### GIVEN INFORMATION

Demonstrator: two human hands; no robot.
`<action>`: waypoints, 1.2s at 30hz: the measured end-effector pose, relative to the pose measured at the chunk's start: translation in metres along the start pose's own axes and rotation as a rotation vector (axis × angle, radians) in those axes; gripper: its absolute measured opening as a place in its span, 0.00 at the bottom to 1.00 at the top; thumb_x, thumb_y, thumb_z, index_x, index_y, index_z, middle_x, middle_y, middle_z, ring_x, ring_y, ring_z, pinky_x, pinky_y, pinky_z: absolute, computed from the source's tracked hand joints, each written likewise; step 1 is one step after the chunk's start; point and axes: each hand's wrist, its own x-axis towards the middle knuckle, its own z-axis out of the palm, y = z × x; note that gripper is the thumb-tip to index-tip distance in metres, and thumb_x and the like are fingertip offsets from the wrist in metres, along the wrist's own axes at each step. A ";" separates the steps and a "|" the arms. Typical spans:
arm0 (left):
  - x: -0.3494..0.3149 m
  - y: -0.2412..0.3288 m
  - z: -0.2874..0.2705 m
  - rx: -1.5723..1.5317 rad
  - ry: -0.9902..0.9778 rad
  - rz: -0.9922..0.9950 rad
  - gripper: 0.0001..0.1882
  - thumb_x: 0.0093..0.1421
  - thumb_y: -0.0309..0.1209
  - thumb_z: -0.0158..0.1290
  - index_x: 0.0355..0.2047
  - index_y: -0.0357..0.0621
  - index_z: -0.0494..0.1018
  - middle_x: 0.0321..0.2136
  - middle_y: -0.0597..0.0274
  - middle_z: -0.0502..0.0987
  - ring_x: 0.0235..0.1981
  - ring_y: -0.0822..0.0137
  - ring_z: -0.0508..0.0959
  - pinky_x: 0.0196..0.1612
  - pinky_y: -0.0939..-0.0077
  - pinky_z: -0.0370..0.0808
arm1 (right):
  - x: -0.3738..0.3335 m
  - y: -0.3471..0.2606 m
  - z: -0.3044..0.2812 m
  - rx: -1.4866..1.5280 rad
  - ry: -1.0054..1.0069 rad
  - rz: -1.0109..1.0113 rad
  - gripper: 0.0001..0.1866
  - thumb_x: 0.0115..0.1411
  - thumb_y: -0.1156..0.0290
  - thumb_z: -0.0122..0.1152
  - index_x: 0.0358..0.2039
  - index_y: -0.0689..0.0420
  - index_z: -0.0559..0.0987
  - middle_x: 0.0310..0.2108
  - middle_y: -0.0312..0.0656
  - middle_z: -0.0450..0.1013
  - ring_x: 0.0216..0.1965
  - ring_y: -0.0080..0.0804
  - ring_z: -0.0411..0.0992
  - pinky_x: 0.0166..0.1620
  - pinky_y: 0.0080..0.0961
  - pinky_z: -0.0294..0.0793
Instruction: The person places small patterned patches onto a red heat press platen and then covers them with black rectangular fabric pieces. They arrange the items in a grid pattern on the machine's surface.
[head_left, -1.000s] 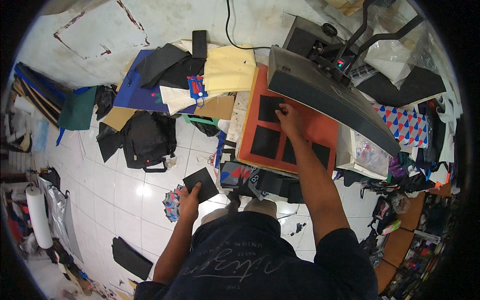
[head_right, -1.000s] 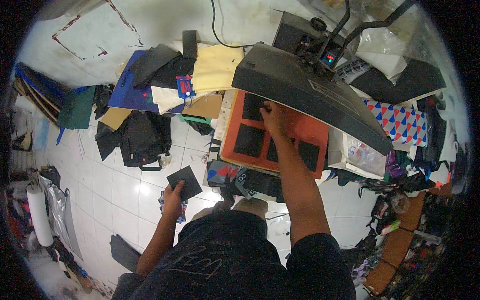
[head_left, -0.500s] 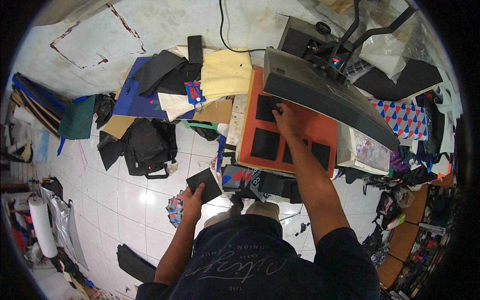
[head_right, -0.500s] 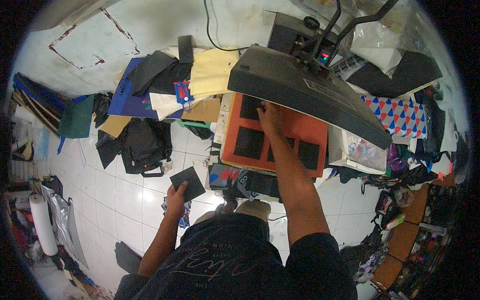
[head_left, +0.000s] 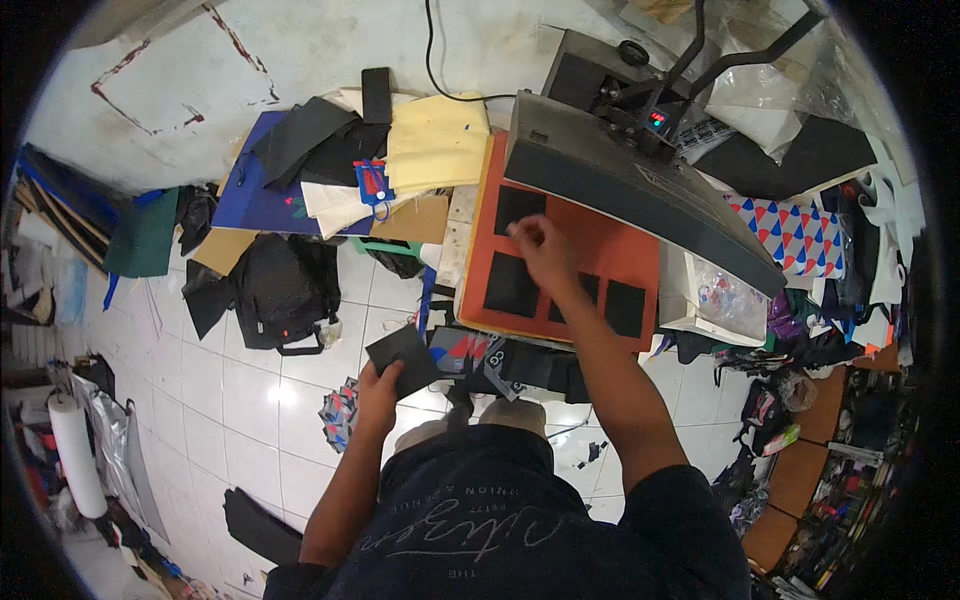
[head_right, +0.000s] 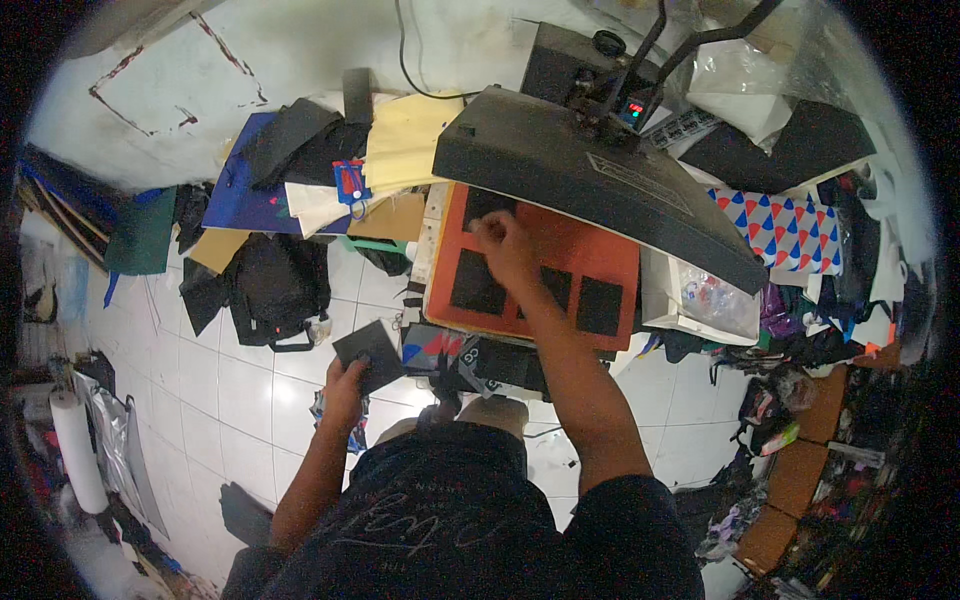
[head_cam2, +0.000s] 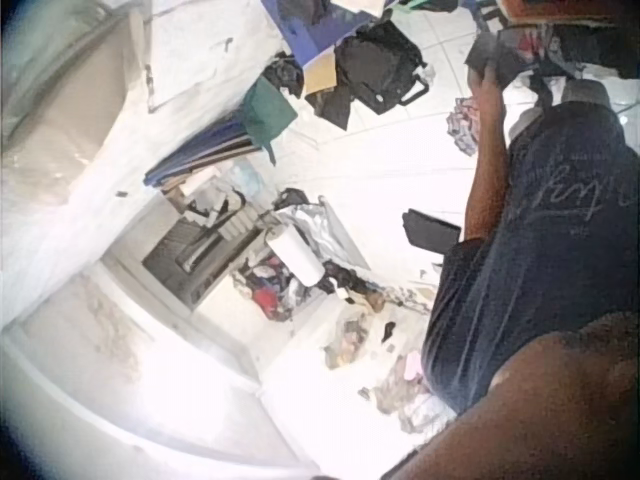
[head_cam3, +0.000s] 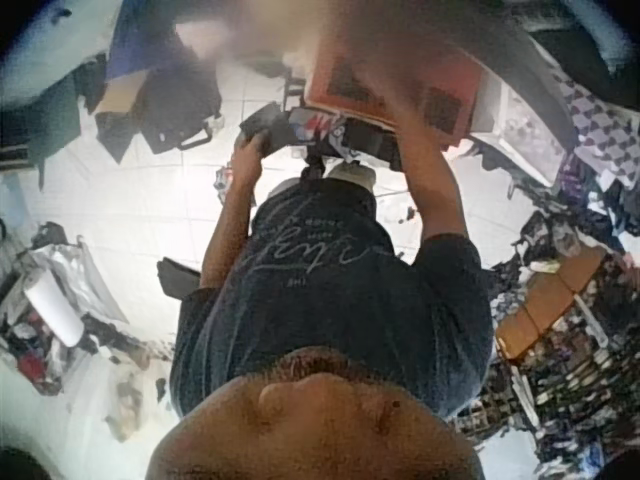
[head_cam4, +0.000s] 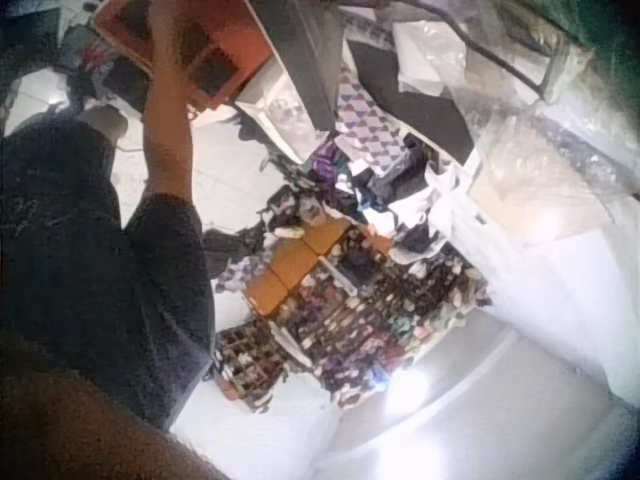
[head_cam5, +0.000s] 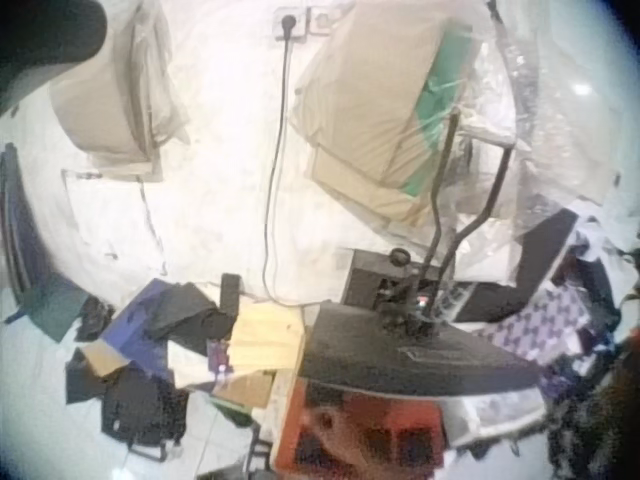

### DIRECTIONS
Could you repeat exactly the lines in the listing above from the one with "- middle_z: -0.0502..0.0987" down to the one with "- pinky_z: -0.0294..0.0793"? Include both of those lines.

### RESULT
  - middle_z: -0.0502..0.0987
  - ring_x: 0.0235..0.1981
  - ring_y: -0.0822..0.0137
  - ring_z: -0.0508..0.0959
  - pinky_x: 0.0196..0.1612
  - pinky_y: -0.0939..-0.0077
  - pinky_z: -0.0370..0.0808
arm1 (right):
  - x: -0.3738..0.3335 m
  - y: -0.3471..0.2606 m
  - z: -0.3044..0.2812 m
  - rx: -1.4866..1.5280 rad
  - ry: -1.0054..1.0069 rad
  - rz: -1.0109..1.0113 rad
  - gripper: 0.0001..0.1866
  - thumb_x: 0.0115..0.1411
  - thumb_y: -0.1156..0.0290
  - thumb_z: -0.0122..0.1152
  - index_x: 0.0358..0.2039
  - index_y: -0.0689..0.0420
  - index_z: -0.0559..0.0987
  - middle_x: 0.0310..0.2108
  - middle_y: -0.0312..0.0656
  - middle_z: -0.0450..0.1013
  - ring_x: 0.0216..0.1965
  - ring_y: -0.0080..0.0804
  - ring_z: -0.0411..0.0992
  - pinky_x: 0.0166..0.1620
  - pinky_y: 0.0080..0.0961
  - pinky_z: -0.0294..0.0793

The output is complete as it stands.